Or, prien tous à géneil
Jésus-Christ d’amour doucette,
Qu’il nous fasse bonne réceil
Et que noutre paix soit faite
Au grein jour, quen sonnera la trompette,
Qu’ein sein paradis nous mette
Au royaume paternau,
Nau ! nau !

La nuit était close lorsque nous arrivâmes à Marans. Je me fis conduire à l’auberge que j’avais désignée à Blaisot, et où je devais le trouver ; mais, quand je m’informai près de l’hôtelier, j’appris qu’il n’était venu personne. Ma lettre était pourtant partie de Fontenay depuis plusieurs jours, et avait certainement été reçue. Je ne pus cacher mon étonnement.
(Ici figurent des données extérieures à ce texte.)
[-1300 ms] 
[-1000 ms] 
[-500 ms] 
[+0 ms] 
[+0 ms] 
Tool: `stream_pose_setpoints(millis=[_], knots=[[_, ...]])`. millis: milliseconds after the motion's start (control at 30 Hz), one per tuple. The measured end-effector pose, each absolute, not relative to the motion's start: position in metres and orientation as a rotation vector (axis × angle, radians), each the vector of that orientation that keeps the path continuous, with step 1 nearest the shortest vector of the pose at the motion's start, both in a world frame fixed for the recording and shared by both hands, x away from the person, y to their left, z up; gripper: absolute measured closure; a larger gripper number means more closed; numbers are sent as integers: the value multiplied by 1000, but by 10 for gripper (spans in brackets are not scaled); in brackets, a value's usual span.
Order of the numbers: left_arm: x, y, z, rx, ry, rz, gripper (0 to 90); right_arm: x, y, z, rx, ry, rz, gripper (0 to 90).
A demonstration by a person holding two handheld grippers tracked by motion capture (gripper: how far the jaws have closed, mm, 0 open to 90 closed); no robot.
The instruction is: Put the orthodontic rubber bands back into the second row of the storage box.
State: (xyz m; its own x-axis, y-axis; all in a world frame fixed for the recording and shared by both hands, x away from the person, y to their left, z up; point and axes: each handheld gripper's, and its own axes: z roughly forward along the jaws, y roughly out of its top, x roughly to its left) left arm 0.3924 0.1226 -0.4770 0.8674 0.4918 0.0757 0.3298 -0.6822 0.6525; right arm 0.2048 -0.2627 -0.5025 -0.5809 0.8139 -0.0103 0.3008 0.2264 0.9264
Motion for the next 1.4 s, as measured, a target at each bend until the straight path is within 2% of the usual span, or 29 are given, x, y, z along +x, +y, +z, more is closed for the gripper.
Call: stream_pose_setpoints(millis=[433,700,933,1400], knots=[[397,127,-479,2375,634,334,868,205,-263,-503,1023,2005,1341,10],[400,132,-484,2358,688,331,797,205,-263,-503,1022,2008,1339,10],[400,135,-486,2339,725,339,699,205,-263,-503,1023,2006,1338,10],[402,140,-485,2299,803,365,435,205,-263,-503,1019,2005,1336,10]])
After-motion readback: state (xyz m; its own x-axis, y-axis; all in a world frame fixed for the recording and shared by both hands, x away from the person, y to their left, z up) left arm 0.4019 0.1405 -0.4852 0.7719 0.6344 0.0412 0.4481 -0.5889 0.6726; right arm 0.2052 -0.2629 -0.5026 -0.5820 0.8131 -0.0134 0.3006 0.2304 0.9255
— C’est bien Jérôme que monsieur attendait ? demanda l’aubergiste.

— Eh non ! c’est son fils Guillaume ! répliqua vivement Fait-Tout.

— Le grand Guillaume ? dit l’hôtelier, qui me regarda d’un air étrange.

— Connaissez-vous donc quelque raison qui ait pu l’empêcher de venir ? demandai-je.

— On ne sait pas les affaires des autres, répondit-il avec hésitation ; mais c’est demain marché, et il viendra certainement quelqu’un de chez Blaisot.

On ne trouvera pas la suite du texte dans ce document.